Every line of the material must be reproduced exactly.
Dataset section Start Marker
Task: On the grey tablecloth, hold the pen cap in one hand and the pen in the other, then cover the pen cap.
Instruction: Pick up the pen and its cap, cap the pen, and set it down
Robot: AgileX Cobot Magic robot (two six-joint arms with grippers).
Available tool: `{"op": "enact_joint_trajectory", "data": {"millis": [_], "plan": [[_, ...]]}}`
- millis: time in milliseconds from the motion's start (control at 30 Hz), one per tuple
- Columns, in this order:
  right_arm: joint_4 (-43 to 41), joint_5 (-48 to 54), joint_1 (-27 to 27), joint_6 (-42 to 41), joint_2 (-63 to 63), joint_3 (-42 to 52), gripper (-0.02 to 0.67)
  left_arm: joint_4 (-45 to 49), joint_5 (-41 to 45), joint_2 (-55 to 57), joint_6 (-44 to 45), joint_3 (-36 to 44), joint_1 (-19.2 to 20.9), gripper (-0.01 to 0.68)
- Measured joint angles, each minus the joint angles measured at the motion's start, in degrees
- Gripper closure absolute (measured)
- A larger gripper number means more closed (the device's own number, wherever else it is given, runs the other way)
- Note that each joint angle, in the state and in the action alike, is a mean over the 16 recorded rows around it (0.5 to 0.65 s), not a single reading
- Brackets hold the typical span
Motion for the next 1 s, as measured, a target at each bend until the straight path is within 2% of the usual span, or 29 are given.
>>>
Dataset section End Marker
◆ Problem solution:
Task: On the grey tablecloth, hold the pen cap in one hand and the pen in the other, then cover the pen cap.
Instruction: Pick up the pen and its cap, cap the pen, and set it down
Robot: AgileX Cobot Magic robot (two six-joint arms with grippers).
Available tool: `{"op": "enact_joint_trajectory", "data": {"millis": [_], "plan": [[_, ...]]}}`
- millis: time in milliseconds from the motion's start (control at 30 Hz), one per tuple
- Columns, in this order:
  right_arm: joint_4 (-43 to 41), joint_5 (-48 to 54), joint_1 (-27 to 27), joint_6 (-42 to 41), joint_2 (-63 to 63), joint_3 (-42 to 52), gripper (-0.02 to 0.67)
  left_arm: joint_4 (-45 to 49), joint_5 (-41 to 45), joint_2 (-55 to 57), joint_6 (-44 to 45), joint_3 (-36 to 44), joint_1 (-19.2 to 20.9), gripper (-0.01 to 0.68)
- Measured joint angles, each minus the joint angles measured at the motion's start, in degrees
- Gripper closure absolute (measured)
- A larger gripper number means more closed (the device's own number, wherever else it is given, runs the other way)
- Note that each joint angle, in the state and in the action alike, is a mean over the 16 recorded rows around it (0.5 to 0.65 s), not a single reading
- Brackets hold the typical span
Motion for the next 1 s, as measured, a target at each bend until the straight path is within 2% of the usual span, or 29 are given.
>>>

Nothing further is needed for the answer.